What to work on: The answer must consist of each line below that contains the word "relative", copied in full.

----- Data for this task -----

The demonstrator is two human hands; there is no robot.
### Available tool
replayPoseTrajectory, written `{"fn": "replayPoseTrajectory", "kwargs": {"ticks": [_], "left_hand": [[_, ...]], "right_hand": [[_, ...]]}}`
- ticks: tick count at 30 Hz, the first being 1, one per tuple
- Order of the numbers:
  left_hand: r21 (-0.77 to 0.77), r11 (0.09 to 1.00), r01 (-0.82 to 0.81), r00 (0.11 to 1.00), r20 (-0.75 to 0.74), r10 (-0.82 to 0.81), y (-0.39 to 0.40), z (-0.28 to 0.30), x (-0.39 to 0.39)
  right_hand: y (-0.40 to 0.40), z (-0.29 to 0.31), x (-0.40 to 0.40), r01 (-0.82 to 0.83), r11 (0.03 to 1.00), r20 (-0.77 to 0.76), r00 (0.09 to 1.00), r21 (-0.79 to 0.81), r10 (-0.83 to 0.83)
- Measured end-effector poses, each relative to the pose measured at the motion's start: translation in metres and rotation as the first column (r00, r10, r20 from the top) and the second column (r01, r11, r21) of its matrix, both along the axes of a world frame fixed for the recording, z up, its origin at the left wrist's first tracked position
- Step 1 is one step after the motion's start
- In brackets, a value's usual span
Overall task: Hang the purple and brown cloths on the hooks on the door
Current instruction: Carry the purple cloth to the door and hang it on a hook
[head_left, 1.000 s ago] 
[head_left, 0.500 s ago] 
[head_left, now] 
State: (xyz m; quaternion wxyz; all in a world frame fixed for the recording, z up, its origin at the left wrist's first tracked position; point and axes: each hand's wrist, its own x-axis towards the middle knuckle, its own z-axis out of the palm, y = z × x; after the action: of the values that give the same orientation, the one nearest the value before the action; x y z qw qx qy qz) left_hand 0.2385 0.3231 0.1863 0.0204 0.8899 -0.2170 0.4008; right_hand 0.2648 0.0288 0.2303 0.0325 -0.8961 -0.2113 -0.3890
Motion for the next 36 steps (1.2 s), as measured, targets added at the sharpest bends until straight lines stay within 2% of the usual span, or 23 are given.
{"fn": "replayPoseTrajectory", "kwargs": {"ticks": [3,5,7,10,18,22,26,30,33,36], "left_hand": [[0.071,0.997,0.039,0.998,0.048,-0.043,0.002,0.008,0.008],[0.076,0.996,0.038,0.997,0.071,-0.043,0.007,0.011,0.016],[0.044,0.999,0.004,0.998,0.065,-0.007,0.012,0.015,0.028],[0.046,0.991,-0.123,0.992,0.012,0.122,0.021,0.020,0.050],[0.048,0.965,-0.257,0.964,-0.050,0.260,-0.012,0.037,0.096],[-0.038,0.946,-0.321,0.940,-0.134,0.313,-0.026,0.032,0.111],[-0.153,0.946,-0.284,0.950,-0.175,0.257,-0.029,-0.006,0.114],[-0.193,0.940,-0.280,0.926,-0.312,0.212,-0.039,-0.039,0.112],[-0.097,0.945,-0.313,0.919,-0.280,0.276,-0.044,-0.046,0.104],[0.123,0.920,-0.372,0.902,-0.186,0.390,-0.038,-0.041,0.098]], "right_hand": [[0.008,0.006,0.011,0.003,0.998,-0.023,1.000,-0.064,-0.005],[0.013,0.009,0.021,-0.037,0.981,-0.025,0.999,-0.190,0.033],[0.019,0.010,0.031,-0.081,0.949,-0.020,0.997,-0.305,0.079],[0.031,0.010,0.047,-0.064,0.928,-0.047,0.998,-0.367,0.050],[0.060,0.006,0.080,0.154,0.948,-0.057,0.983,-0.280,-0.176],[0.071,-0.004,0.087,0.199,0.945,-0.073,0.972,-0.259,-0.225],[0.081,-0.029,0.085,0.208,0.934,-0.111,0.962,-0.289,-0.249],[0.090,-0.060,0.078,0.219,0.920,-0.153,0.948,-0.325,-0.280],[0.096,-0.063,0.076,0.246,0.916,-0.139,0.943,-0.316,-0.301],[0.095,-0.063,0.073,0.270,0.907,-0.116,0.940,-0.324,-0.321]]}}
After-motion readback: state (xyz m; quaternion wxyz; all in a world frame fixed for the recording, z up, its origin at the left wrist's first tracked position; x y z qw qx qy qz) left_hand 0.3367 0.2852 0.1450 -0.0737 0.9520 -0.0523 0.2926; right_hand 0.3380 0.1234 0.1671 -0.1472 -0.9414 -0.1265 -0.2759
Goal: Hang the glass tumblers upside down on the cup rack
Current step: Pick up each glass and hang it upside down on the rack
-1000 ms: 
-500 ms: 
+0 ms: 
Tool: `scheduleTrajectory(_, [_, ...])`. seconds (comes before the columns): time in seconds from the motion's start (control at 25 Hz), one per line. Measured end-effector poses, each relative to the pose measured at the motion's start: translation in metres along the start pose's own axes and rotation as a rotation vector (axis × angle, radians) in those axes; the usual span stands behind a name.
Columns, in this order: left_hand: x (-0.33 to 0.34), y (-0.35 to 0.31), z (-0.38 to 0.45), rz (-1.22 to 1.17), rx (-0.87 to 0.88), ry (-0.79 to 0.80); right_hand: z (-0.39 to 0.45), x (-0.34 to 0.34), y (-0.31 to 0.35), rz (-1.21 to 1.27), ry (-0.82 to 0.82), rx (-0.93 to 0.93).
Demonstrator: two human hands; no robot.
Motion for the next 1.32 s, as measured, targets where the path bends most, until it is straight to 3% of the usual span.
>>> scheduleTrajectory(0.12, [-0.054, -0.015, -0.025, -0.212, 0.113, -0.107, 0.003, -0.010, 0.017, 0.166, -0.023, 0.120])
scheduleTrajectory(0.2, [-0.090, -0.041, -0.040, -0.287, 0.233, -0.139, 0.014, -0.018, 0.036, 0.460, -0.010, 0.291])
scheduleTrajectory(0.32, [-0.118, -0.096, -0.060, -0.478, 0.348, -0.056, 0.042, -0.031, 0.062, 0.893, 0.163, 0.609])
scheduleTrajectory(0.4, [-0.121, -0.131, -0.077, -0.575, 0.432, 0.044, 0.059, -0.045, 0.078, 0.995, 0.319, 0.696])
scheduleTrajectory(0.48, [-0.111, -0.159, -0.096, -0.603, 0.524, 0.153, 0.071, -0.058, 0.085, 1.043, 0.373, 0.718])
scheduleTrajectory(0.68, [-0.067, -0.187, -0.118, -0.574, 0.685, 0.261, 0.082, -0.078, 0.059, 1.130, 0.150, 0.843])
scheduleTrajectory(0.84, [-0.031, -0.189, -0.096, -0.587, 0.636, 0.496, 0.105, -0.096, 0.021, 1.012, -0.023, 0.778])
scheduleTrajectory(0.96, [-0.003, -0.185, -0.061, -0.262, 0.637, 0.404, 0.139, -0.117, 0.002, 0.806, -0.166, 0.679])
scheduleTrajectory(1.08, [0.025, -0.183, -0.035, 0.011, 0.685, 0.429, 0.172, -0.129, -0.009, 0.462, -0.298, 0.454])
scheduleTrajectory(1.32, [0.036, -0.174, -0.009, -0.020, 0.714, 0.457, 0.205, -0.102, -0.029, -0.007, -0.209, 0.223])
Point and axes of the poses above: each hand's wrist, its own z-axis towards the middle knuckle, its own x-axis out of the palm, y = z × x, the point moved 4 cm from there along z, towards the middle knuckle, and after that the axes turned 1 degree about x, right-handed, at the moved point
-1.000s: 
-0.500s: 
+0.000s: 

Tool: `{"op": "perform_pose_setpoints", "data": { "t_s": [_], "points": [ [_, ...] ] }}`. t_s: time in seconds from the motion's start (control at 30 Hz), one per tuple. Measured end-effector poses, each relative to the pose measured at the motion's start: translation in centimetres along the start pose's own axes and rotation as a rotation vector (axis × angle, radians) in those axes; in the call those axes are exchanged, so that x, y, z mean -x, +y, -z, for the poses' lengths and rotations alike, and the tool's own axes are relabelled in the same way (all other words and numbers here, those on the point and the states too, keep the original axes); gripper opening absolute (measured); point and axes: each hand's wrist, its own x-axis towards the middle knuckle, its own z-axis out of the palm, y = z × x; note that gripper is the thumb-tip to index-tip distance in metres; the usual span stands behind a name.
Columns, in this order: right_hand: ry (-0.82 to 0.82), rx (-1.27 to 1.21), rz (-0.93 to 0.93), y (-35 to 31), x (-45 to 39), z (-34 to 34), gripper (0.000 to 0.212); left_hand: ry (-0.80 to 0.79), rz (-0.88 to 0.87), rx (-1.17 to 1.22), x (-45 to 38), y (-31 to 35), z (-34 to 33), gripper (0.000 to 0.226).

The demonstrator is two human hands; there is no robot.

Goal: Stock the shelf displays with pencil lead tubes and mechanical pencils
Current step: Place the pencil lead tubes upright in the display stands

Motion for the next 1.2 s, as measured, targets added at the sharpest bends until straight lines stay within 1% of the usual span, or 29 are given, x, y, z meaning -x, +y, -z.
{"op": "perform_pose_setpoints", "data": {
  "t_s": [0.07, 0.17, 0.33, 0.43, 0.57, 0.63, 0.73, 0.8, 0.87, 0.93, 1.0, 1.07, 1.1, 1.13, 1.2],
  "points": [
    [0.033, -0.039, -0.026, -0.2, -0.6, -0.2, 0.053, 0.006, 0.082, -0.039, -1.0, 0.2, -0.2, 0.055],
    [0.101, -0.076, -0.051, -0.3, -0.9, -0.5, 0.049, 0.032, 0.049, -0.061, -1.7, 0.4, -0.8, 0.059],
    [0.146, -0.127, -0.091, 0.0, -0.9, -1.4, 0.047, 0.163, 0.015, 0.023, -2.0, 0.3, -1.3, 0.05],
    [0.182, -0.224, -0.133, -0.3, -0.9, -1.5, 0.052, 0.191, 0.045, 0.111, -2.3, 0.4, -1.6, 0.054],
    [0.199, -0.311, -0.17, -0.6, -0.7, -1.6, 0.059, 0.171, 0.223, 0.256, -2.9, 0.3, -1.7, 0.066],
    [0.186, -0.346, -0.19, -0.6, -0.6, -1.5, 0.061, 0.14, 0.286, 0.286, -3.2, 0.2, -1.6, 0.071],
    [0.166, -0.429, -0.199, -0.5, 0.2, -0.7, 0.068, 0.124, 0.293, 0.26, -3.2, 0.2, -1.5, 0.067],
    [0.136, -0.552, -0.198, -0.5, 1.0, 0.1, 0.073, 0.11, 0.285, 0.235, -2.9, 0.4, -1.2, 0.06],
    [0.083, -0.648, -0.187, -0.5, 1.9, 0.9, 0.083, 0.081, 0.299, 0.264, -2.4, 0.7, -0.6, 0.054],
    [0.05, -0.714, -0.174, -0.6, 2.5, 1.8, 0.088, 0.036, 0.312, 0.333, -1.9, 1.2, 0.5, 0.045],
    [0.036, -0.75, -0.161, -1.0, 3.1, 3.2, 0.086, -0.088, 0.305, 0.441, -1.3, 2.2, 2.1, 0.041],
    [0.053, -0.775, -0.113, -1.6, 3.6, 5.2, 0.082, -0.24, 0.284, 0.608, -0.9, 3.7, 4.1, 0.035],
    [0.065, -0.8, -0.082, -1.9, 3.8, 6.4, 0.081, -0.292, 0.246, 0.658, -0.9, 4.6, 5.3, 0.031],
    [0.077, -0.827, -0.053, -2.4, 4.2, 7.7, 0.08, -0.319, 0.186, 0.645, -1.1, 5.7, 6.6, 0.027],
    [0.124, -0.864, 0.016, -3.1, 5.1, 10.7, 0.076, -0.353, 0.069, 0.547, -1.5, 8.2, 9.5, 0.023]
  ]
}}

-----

Task output:
- Measured end-effector poses, each relative to the pose measured at the motion's start: translation in metres and rotation as the first column (r00, r10, r20 from the top) and the second column (r01, r11, r21) of its matrix, both along the axes of a world frame fixed for the recording, z up, its origin at the left wrist's first tracked position
Tool: `scheduleTrajectory(_, [_, ...])`. seconds (comes before the columns): time in seconds from the motion's start (control at 25 Hz), one per line. Measured end-effector poses, each relative to the pose measured at the motion's start: translation in metres along the start pose's own axes and rotation as a rotation vector (axis × angle, radians) in those axes; the usual span stands behind a name.
Tool: `{"op": "perform_pose_setpoints", "data": { "t_s": [_], "points": [ [_, ...] ] }}`. t_s: time in seconds from the motion's start (control at 30 Hz), one per tuple. Measured end-effector poses, each relative to the pose measured at the motion's start: translation in centimetres along the start pose's own axes and rotation as a rotation vector (axis × angle, radians) in those axes; in the call those axes are exchanged, so that x, y, z mean -x, +y, -z, for the poses' lengths and rotations alike, and the tool's own axes are relabelled in the same way (all other words and numbers here, those on the point and the states too, keep the original axes); gripper opening absolute (measured); point and axes: each hand's wrist, its own x-axis towards the middle knuckle, its own z-axis out of the palm, y = z × x; note that gripper is the thumb-tip to index-tip distance in metres; the usual span stands behind a name.

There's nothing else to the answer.